■ **DESCRIPTION OF THE TASK**:
Going through the listing below, work out how many lines include "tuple" and give that number by itself.
== MATERIAL SHOWN
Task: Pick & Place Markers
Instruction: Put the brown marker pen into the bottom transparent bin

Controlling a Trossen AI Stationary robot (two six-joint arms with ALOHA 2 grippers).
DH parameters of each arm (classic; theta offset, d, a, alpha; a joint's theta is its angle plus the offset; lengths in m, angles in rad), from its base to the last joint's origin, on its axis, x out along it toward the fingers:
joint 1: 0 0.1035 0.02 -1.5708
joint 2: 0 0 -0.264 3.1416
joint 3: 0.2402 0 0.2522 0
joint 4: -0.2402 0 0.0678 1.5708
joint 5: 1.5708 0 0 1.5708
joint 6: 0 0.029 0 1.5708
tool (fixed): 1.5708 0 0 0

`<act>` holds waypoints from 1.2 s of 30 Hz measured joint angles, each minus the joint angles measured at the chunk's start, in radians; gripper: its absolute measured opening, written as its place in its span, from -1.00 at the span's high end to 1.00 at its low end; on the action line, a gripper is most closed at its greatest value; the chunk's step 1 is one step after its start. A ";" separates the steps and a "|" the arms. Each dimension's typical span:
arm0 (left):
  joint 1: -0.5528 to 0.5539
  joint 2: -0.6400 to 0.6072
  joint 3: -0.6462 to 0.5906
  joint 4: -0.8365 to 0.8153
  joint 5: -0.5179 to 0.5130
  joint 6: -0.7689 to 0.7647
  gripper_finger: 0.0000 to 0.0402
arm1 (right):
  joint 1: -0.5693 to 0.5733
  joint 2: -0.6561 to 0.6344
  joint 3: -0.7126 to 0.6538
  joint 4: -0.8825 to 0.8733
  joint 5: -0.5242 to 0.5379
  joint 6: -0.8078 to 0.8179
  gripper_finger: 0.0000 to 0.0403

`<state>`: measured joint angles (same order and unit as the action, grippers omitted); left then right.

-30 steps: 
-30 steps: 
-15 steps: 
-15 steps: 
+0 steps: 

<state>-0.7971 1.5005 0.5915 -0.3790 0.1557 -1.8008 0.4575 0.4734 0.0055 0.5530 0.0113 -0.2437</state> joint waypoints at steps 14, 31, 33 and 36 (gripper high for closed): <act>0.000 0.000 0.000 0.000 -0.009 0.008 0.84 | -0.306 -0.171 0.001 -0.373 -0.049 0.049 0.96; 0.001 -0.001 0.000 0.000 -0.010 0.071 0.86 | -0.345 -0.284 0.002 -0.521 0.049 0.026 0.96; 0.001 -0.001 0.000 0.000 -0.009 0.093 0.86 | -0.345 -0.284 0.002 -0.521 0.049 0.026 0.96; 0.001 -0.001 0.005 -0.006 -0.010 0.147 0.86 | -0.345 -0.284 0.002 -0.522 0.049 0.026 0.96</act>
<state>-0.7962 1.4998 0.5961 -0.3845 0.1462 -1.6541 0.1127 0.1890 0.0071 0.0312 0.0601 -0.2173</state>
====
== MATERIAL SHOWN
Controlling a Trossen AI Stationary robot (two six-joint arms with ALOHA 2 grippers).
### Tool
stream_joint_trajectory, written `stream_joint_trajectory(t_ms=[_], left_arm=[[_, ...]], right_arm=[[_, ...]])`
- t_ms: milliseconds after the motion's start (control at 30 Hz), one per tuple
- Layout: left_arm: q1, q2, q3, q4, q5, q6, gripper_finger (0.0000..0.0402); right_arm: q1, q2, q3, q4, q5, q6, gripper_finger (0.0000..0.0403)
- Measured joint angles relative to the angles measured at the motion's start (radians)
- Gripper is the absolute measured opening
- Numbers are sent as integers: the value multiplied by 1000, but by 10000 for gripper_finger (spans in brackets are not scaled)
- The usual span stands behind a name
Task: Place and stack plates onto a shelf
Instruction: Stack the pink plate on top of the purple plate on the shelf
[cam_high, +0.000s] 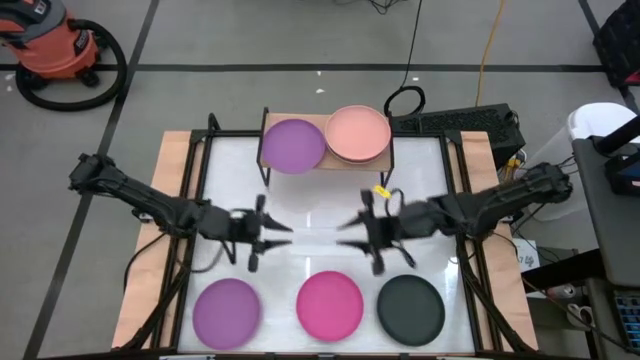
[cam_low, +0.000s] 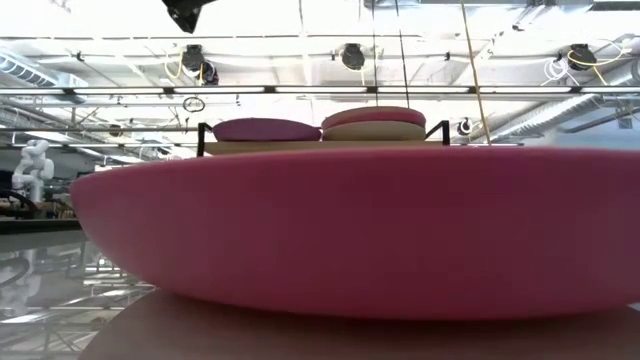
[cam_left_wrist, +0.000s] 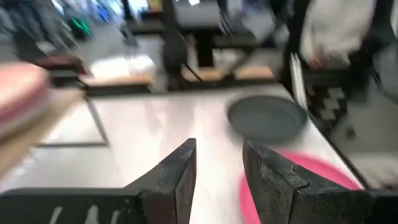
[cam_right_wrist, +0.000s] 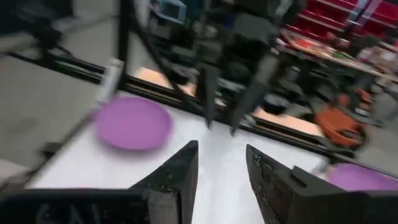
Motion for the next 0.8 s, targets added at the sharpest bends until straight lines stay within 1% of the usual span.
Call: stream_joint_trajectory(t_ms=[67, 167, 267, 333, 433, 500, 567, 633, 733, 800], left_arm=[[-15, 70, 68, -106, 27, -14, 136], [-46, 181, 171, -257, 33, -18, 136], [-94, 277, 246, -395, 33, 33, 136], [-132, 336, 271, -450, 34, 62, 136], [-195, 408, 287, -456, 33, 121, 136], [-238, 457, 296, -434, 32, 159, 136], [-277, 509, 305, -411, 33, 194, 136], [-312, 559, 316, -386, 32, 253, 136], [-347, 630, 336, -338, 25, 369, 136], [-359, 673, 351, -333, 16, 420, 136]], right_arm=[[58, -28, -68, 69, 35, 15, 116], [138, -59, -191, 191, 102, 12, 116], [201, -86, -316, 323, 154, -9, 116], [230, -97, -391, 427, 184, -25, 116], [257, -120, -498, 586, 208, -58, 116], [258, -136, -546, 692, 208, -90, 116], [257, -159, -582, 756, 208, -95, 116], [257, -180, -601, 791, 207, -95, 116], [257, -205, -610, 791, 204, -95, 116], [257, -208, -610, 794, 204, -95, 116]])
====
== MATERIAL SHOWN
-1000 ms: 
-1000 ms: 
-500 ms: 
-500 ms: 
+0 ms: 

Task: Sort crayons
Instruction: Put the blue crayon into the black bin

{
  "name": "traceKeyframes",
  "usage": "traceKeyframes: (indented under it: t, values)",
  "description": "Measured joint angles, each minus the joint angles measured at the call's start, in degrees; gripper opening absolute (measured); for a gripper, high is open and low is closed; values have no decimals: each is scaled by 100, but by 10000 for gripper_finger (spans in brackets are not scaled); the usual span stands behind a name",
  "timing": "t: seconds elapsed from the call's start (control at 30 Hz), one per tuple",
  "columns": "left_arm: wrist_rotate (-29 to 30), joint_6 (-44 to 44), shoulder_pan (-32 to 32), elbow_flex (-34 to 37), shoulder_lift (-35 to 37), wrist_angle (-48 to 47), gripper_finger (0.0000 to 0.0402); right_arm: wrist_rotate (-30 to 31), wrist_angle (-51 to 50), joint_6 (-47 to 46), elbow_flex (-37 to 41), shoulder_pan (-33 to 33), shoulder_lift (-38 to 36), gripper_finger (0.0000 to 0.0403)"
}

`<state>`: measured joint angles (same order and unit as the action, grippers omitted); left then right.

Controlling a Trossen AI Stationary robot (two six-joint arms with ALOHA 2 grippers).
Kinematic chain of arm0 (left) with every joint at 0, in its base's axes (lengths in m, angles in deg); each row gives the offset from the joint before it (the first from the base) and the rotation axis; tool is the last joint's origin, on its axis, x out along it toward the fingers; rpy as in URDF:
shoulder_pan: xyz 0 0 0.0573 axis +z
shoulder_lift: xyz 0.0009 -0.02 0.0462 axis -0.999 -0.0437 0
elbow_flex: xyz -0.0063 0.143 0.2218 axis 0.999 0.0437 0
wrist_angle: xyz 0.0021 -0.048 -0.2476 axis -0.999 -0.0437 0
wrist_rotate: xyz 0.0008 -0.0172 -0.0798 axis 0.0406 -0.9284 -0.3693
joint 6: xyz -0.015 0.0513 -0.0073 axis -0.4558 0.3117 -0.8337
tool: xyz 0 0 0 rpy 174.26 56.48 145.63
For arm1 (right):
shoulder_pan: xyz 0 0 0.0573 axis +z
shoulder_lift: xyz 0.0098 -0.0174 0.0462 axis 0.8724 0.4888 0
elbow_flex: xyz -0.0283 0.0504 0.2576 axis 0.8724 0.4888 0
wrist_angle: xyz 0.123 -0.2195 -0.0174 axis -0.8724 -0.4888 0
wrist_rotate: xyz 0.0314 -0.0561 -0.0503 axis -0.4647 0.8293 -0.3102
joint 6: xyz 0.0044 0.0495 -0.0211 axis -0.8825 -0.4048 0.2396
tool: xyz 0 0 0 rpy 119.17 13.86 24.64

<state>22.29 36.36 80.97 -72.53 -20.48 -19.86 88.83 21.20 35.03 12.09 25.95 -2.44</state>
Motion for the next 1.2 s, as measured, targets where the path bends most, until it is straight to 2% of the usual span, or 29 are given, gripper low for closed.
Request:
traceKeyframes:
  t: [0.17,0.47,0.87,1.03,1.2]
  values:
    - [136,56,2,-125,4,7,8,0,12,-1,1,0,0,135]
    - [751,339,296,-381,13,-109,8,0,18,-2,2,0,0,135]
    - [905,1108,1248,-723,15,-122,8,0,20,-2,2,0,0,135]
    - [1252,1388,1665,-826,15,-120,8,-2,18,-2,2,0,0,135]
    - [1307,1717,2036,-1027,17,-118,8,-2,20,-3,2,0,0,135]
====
■ **SOLUTION TO THE PROBLEM**:
2